Sarà perché è vicina alle montagne, sarà perché e vicina anche al mare e al lago, sarà perché tutte le sue città hanno storia arte e cultura da raccontare e da ammirare. Sarà per questi e molti altri motivi che la regione Veneto sale sul podio anche nel 2018 come regione italiana con il più alto numero di turisti. Così, dopo un 2016 già da primato e un 2017 con dati esaltanti, anche il 2018 appena trascorso vede in testa la nostra regione per numero di turisti. Insomma una forte capacità attrattiva decisamente confermata.

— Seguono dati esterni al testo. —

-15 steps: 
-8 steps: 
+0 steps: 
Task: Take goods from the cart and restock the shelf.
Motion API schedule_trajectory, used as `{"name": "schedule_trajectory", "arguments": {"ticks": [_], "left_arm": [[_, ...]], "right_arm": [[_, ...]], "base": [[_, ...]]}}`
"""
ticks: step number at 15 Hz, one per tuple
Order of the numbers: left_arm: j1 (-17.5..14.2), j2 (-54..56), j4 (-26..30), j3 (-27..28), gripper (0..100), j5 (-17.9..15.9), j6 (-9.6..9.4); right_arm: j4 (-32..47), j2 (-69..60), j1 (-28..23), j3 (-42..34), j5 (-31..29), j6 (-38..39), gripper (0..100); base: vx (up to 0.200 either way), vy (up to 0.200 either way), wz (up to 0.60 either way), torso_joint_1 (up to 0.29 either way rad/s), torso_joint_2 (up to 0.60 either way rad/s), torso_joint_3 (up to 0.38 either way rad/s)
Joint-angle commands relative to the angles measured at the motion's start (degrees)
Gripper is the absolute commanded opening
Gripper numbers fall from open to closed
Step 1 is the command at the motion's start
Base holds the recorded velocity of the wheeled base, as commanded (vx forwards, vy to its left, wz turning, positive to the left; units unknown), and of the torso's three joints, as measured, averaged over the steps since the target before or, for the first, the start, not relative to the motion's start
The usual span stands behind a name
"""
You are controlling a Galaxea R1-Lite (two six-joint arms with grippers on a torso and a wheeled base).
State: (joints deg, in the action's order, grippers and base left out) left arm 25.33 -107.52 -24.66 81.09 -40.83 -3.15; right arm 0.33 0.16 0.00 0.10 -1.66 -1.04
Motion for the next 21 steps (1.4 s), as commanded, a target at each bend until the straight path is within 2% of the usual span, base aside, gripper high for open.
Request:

Ad illustrare i dati definitivi del 2018, è stato l’assessore veneto al turismo Federico Caner. ” Anche per il 2018 – ha detto Caner – pur registrando qualche arretramento in alcuni comprensori, il bilancio del turismo veneto è ancora una volta in positivo: + 2, 2% gli arrivi, + 0, 2 % le presenze. “Reduci da un continuo crescendo, sfociato nel 2017 in primati difficilmente ripetibili, ha detto ancora Caner, il 2018 conferma la forte capacità attrattiva del Veneto: cresce il numero dei turisti (19,5 mln), grazie all’aumento di arrivi stranieri (+1,8%) e italiani (+2,8%).Oltre 69 mln per le notti nelle strutture ricettive, il +1,6% degli italiani compensa il -0,4% degli stranieri”. Il 70% delle presenze sono straniere. I tedeschi, pur segnando un calo, sono gli stranieri più numerosi (15,6 mln di presenze, quasi un quarto del dato complessivo), poi gli austriaci (3,8 mln) e inglesi (2,6 mln). Crescita del 14,1% le presenze degli americani, +5,2% dei cinesi e +7,9% dei russi”.

“Il Veneto del turismo, ci ha tenuto a precisare l’assessore, ha la consapevolezza sia dei suoi punti di forza, sia delle insidie che possono, anche repentinamente, mutare l’attuale scenario favorevole. Per questo è necessario non fermarsi e non accontentarsi, ma continuare ad indagare i modi attraverso i quali, gran parte delle persone intende soddisfare i bisogni atavici di viaggiare e di conoscere.